Decided: December 21, 1949.

JACOB J. BELFER, PLAINTIFF,
v.
D. DONALD BORRELLA, DEFENDANT



Smalley, J.s.c.

Smalley

This matter in the first instance comes on upon information in the nature of a quo warranto filed by the plaintiff, to dispute the title of defendant Borrella in and to the position of Police and Fire Surgeon of the City of Trenton.

The action was originated in the then New Jersey Supreme Court on May 26, 1948, and because of factual questions to be determined, by order dated July 7, 1948, the matter was referred to me in the then Mercer Circuit for a determination of the issues of fact. Thereafter the matter was brought before the Superior Court of New Jersey, Appellate Division, and referred on October 11, 1949, to this Court for a determination of both law and fact.

Counsel have by stipulation together with depositions submitted the matter and have now filed their briefs.

The Civil Service Commission was requested to hold a competitive examination to determine eligibles for appointment to the office of Police and Fire Surgeon of the City of Trenton. The Commission listed an announcement of said examination in its Bulletin with announced closing date for filing application for this examination, said date being September 15, 1947. The announcement Bulletin of the Civil Service Commission which listed the announced closing date for filing applications for the particular examination contained general information and instructions as follows:

"A disabled veteran is a veteran receiving or entitled to receive compensation for service-connected disability from World War service. Proof of such disability must be established with the Commission on or before the announced closing date of the examination. If an applicant has a claim pending before the Veterans Administration at the time of filing for an examination, he should specifically indicate this fact on the application blank, Item No. 16. If the claim for 10% or more disability is granted, the applicant must submit proof to the Civil Service Commission before the employment list is promulgated in order to obtain disabled veterans preference."

Although it is unnecessary to this decision, I take the above quoted instruction to be a promulgation entirely consonant with R.S. 11:27-1 (infra) and one which was designed to

relieve a difficult situation which existed, that of the unavoidable delays which the veteran encountered at the agency where he was to establish his claim for disability.

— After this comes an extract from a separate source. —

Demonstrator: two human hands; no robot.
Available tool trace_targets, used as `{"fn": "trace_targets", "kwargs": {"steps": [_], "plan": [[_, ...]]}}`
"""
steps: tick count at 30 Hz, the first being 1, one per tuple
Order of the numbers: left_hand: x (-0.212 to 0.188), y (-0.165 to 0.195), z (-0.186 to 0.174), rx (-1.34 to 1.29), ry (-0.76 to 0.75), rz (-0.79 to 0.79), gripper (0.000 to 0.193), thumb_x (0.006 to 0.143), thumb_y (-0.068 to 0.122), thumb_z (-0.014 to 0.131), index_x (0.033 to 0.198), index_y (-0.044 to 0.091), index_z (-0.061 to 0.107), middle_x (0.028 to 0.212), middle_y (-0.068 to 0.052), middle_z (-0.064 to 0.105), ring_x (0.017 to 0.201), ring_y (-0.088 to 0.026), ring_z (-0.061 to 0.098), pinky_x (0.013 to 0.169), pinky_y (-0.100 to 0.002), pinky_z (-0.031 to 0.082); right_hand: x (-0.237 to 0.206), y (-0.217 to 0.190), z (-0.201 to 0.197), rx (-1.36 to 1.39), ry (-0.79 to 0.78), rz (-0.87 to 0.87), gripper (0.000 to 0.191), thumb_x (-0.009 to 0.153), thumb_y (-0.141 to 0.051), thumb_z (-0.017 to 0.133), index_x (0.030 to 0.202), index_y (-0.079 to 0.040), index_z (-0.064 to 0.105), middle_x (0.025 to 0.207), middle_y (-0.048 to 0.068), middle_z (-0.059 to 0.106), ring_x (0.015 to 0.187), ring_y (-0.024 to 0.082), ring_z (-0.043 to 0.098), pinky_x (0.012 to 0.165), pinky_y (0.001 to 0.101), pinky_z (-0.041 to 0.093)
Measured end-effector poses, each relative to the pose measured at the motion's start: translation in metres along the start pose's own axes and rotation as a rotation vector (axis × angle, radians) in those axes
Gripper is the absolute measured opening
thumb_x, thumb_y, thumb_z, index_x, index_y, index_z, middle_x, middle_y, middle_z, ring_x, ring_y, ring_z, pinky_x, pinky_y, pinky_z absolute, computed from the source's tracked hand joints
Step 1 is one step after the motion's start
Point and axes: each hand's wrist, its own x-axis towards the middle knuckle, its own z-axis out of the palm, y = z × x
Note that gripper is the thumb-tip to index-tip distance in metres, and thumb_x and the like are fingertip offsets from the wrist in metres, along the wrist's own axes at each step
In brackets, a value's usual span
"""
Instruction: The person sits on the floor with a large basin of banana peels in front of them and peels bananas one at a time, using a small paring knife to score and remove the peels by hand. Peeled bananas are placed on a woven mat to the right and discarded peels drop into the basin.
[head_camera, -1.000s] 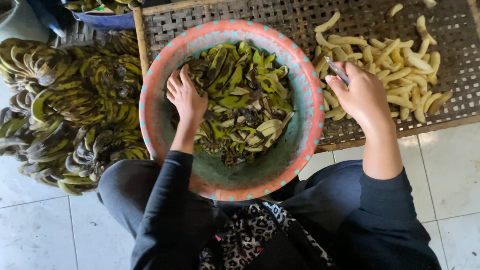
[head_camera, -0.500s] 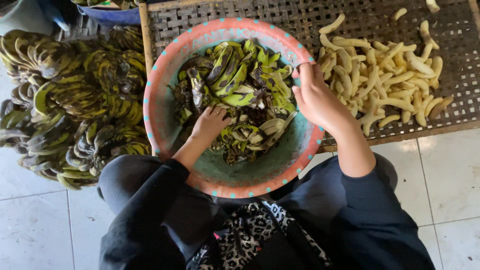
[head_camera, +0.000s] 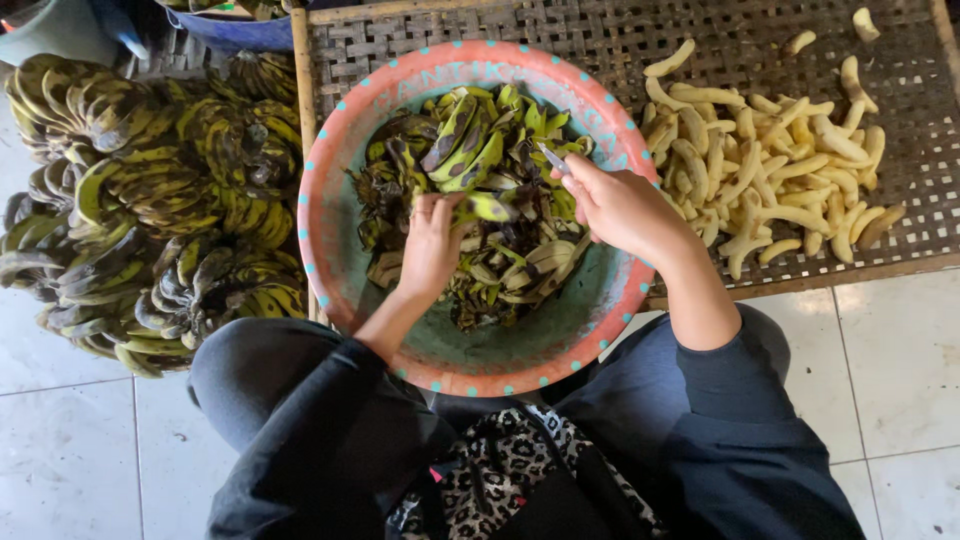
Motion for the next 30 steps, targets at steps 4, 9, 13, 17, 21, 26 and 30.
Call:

Since the purpose of Civil Service is "to provide a modern personnel system for positions in the classified service," (R.S. 11:4-1), to this end the Civil Service Commission can exercise not only such authority as is legally conferred by express provisions of law but also "such as is by fair implication and intendment incident to and included in the authority expressly conferred for the purpose of carrying out and accomplishing the objects for which the commission was created." (City of Newark v. Civil Service Commission , 115 N.J.L. 26.)

Both the plaintiff and the defendant were applicants for this office and filed for the aforesaid examination. Plaintiff's application stated that he was a disabled veteran; defendant's application, entered September 15, 1947, had no such notation. I find as a fact then that defendant, having failed to state a claim pending, could not avail himself of the foregoing.

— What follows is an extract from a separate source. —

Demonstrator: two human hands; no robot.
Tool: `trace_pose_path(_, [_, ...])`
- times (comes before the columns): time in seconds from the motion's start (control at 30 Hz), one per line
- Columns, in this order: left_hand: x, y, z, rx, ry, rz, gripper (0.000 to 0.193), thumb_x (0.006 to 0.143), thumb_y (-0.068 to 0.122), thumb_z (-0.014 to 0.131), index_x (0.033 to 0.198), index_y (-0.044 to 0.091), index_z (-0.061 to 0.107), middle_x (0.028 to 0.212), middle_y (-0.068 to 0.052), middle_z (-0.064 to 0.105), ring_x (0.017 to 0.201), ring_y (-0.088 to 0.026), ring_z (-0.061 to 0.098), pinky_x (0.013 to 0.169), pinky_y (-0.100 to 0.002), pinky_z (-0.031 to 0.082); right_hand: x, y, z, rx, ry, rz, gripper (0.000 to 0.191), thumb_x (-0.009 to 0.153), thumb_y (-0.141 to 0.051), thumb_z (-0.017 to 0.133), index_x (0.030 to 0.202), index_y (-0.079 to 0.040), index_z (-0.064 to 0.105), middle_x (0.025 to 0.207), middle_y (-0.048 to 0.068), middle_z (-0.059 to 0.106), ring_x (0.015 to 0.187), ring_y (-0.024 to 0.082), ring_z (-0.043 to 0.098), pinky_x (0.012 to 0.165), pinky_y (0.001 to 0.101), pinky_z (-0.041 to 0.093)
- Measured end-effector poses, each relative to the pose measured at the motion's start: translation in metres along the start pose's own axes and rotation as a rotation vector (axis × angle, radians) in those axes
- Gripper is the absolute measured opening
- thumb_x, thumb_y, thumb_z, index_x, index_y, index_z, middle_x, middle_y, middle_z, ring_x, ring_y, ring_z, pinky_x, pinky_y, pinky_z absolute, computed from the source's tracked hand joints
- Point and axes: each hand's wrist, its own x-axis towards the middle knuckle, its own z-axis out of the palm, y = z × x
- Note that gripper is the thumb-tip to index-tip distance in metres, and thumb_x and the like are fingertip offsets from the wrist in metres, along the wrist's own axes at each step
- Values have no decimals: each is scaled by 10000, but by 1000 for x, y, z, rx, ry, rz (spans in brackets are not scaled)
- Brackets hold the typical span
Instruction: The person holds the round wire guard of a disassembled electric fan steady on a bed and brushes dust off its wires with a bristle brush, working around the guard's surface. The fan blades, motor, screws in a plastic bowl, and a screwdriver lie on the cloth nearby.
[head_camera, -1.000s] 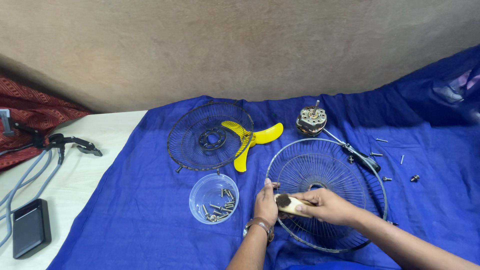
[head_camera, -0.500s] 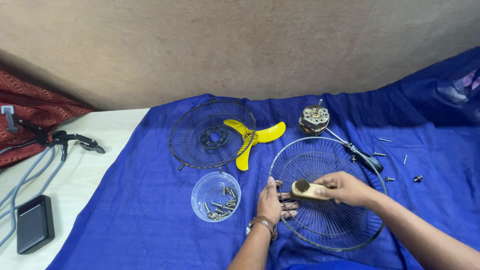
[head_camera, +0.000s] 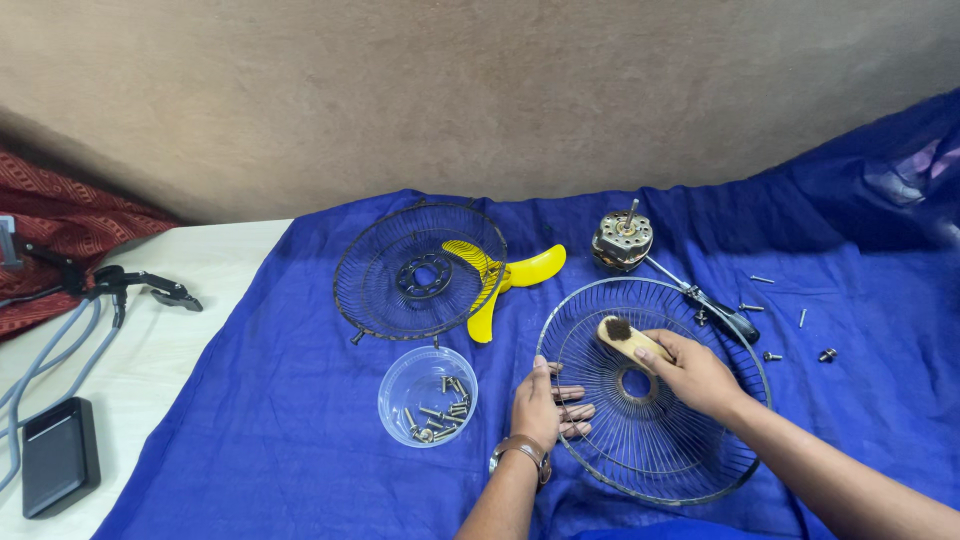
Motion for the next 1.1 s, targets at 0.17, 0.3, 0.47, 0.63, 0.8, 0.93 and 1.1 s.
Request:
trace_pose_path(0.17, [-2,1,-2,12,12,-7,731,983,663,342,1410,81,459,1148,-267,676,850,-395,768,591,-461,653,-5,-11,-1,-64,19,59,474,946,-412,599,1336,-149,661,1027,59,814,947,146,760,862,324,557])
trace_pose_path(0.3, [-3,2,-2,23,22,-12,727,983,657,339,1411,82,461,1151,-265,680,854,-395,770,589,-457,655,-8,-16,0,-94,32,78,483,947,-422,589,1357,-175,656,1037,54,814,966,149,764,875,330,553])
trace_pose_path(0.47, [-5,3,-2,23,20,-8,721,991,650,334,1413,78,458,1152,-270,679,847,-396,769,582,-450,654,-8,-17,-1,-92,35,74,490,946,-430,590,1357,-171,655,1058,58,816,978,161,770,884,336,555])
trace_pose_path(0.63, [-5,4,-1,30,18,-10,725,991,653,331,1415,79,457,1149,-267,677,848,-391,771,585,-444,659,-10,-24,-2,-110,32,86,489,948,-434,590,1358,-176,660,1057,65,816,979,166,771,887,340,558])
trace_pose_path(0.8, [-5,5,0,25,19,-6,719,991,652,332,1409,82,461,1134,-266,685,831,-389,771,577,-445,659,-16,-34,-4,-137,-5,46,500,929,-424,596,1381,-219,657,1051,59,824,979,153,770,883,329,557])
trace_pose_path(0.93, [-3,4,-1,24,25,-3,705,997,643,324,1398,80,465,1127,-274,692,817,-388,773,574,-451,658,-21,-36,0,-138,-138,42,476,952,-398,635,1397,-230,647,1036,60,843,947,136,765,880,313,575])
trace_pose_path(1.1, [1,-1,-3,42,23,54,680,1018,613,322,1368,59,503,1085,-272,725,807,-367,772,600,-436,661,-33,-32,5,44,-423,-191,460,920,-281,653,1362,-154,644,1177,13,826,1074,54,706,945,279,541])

However, shortly thereafter it was noted by another on defendant's application that he had a claim pending with the Veterans' Administration for disability, the nature of said disability being stated. On January 16, 1948, defendant was notified that the Veterans' Administration had awarded him a disability, retroactive from September 29, 1947. On February 3, 1948, the examination was held and the gradings were promulgated on April 16, 1948, with the final result that defendant placed highest on the examination and he was appointed to the office now in dispute.

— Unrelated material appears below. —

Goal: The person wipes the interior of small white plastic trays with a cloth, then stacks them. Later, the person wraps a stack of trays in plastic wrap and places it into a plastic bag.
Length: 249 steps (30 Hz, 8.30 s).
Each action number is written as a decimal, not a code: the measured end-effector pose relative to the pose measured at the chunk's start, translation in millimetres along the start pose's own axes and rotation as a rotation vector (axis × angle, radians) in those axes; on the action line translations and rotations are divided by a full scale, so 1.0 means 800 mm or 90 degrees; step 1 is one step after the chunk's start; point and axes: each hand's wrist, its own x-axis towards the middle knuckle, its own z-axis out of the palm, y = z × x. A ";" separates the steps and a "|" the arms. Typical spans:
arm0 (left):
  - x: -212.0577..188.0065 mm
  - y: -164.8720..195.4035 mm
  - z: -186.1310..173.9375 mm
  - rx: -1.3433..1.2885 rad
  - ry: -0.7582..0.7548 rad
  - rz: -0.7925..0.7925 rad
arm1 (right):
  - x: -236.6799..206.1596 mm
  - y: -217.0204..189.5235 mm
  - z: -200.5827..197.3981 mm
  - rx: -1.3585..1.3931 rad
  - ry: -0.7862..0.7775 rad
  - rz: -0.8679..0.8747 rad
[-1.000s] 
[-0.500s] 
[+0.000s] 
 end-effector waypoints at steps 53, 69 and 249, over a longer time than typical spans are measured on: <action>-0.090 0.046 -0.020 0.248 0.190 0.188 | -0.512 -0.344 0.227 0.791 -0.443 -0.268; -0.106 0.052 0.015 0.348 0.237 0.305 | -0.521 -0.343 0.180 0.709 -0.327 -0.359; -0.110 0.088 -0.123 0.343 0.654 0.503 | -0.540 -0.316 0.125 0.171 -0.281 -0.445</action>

Plaintiff contends that he was the only applicant who was a "veteran with a record of disability incurred in line of duty" and therefore his name should have been placed at the top of the employment list pursuant to the statutes. He bases his contention upon R.S. 11:27-1. The real question raised is whether a certain section of this statute sets forth a requirement which constitutes a condition precedent to be met by Civil Service ...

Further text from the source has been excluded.